Prompt:
Copy out each line from the start of the material below until the line with "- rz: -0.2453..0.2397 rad", that line included.

Given data:
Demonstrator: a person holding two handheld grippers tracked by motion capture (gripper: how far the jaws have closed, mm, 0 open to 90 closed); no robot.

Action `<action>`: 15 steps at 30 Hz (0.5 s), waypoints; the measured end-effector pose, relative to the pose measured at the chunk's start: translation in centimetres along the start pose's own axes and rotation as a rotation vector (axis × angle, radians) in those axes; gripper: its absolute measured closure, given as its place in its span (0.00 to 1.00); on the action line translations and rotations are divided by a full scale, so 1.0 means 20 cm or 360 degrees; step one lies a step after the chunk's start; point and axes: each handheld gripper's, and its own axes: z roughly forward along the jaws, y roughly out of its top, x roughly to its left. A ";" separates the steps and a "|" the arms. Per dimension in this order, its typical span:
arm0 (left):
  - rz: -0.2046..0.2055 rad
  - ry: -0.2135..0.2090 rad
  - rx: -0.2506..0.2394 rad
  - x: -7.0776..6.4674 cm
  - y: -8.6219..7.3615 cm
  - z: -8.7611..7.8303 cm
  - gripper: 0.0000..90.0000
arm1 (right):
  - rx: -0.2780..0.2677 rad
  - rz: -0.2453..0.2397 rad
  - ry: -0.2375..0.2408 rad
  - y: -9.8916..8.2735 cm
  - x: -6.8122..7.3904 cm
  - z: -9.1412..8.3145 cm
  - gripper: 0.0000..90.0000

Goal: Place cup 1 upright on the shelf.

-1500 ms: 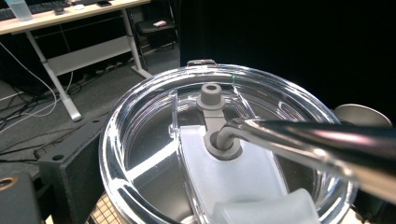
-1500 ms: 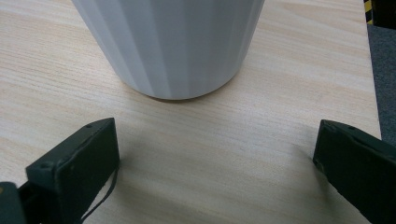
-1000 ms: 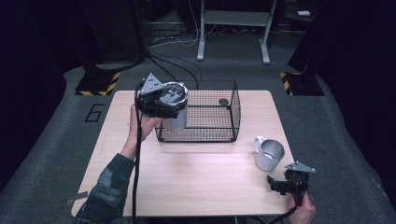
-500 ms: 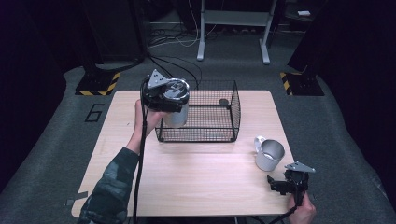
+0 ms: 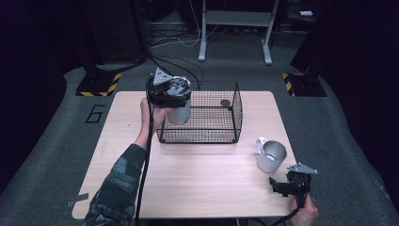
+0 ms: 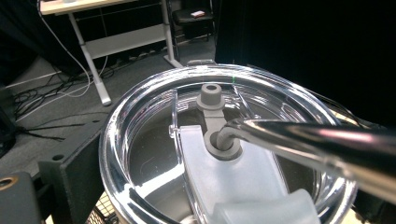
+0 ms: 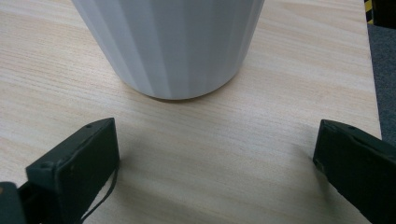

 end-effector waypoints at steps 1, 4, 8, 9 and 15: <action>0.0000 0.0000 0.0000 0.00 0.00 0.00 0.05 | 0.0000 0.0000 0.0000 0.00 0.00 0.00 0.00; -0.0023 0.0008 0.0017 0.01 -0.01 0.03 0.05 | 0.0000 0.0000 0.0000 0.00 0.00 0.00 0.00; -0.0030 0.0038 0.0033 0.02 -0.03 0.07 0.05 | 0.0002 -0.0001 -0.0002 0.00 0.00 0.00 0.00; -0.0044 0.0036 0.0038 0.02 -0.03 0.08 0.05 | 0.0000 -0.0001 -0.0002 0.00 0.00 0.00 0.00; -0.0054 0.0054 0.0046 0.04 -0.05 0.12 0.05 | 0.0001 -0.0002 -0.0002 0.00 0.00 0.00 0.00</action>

Completed task:
Demonstrator: a person holding two handheld grippers tracked by motion capture (gripper: how far the jaws have closed, mm, 0 open to 90 closed); no robot.

Action `<action>`: 15 steps at 30 Hz (0.5 s), waypoints; the measured end-effector pose, relative to the pose measured at the chunk's start: translation in centimetres along the start pose's own axes and rotation as a rotation vector (axis × angle, radians) in those axes; gripper: its absolute measured closure, given as its place in its span (0.00 to 1.00); on the action line translations and rotations are divided by a full scale, so 1.0 means 20 cm or 360 degrees; step one lies a step after the chunk's start; point and axes: each handheld gripper's, and its own axes: z roughly forward along the jaws, y roughly out of its top, x roughly to its left. A ";" separates the steps and a "|" the arms. Per dimension in this order, its typical span:
arm0 (left):
  - rz: -0.2046..0.2055 rad
  - ry: -0.2135..0.2090 rad
  - rx: -0.2506..0.2394 rad
  - x: -7.0776..6.4674 cm
  - y: -8.6219..7.3615 cm
  - z: -8.7611..7.8303 cm
  - gripper: 0.0000..90.0000
arm1 (right):
  - rx: -0.2780..0.2677 rad
  - rz: -0.2453..0.2397 rad

With this, the exercise has been completed.